Work to be completed
Look in the material below for the line with "Exercise. Point out the orange" and the line with "freezer in this photograph.", then set down exactly those two lines and all lines between, nothing more.

Records to process

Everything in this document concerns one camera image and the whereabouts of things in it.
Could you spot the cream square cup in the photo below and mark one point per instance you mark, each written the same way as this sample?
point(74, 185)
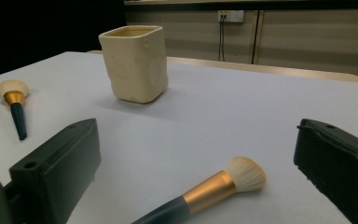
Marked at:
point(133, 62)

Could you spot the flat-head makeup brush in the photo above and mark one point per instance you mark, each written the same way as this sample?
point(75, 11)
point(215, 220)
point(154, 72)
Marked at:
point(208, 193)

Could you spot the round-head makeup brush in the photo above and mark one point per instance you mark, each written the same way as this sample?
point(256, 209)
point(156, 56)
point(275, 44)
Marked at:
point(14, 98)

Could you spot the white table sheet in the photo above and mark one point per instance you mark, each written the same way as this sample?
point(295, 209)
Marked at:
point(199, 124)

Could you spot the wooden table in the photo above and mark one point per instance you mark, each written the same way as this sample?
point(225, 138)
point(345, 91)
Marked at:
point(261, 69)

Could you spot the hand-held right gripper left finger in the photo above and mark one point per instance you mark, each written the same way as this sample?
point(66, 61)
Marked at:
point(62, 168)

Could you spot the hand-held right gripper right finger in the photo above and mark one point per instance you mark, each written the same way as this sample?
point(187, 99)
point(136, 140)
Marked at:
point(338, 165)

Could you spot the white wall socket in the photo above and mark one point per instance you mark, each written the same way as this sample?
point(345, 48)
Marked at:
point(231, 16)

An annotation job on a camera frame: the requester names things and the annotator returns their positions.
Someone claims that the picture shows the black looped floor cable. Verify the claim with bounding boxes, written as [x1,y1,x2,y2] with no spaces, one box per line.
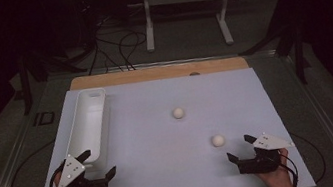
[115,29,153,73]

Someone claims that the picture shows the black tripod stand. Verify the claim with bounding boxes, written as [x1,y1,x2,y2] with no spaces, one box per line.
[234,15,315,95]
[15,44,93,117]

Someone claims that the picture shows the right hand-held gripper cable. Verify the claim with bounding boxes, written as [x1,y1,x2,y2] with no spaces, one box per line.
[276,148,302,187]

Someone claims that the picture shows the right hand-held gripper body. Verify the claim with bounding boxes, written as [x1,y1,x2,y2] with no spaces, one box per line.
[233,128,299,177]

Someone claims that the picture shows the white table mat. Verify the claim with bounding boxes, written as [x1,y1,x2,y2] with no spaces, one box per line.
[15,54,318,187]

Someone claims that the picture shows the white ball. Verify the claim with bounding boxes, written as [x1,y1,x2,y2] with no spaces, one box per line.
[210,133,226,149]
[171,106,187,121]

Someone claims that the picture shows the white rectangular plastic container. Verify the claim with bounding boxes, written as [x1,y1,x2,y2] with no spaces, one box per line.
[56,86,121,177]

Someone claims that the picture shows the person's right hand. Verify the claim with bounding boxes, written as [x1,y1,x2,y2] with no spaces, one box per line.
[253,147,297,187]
--
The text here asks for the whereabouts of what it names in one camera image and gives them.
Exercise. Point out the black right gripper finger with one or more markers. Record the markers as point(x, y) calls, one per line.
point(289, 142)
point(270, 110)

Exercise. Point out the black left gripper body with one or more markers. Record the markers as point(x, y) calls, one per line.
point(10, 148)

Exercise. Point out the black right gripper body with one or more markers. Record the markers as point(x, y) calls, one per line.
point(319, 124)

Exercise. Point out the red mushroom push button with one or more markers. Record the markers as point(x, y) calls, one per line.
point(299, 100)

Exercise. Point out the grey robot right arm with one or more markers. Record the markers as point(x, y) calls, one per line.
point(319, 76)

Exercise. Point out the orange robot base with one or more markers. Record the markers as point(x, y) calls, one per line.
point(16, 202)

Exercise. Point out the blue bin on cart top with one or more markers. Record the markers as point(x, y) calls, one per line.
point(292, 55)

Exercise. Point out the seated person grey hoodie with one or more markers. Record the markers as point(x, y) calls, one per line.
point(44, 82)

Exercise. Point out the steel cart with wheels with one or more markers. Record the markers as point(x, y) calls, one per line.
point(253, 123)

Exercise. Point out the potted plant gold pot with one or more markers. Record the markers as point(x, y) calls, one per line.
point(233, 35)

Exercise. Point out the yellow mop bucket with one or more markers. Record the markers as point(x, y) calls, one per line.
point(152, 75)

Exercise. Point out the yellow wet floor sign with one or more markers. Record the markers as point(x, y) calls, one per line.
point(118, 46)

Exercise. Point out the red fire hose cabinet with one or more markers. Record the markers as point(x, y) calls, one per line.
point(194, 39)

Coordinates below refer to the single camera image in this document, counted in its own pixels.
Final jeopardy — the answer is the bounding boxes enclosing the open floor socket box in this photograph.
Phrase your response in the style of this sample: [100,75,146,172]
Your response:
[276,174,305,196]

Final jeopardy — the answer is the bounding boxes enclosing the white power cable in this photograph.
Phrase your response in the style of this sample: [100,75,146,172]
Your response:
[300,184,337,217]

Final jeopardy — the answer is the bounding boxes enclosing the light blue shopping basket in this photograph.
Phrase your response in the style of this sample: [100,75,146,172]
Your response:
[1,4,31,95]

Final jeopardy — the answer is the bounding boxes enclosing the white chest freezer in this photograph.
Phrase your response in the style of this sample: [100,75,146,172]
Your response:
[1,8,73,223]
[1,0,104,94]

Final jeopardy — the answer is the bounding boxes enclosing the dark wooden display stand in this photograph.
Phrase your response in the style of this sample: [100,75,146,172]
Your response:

Answer to this problem
Exercise. Point out the orange robot base with one or more markers. Record the markers as point(x, y) calls, one per line.
point(16, 202)

Exercise. Point out the blue bin on cart top with one or more markers. Record the markers as point(x, y) calls, one per line.
point(292, 55)

Exercise. Point out the seated person grey hoodie with one or more markers. Record the markers as point(x, y) calls, one per line.
point(44, 82)

Exercise. Point out the steel cart with wheels with one or more markers. Record the markers as point(x, y) calls, one per line.
point(253, 123)

Exercise. Point out the potted plant gold pot with one or more markers. Record the markers as point(x, y) calls, one per line.
point(233, 35)

Exercise. Point out the yellow mop bucket with one or more markers. Record the markers as point(x, y) calls, one per line.
point(152, 75)

Exercise. Point out the yellow wet floor sign with one or more markers. Record the markers as point(x, y) calls, one per line.
point(118, 46)

Exercise. Point out the red fire hose cabinet with one or more markers. Record the markers as point(x, y) calls, one per line.
point(194, 39)

Coordinates below refer to the single camera image in this document, counted in its own pixels.
Final jeopardy — the answer is the bounding boxes enclosing the open floor socket box in this photograph.
Phrase your response in the style of this sample: [100,75,146,172]
Your response:
[276,174,305,196]

Final jeopardy — the answer is the bounding boxes enclosing the white power cable in this photograph.
Phrase your response in the style of this sample: [100,75,146,172]
Your response:
[300,184,337,217]

Final jeopardy — the answer is the bounding boxes enclosing the light blue shopping basket in this photograph.
Phrase your response in the style of this sample: [100,75,146,172]
Your response:
[1,4,31,95]

Final jeopardy — the answer is the bounding boxes enclosing the white chest freezer in this photograph.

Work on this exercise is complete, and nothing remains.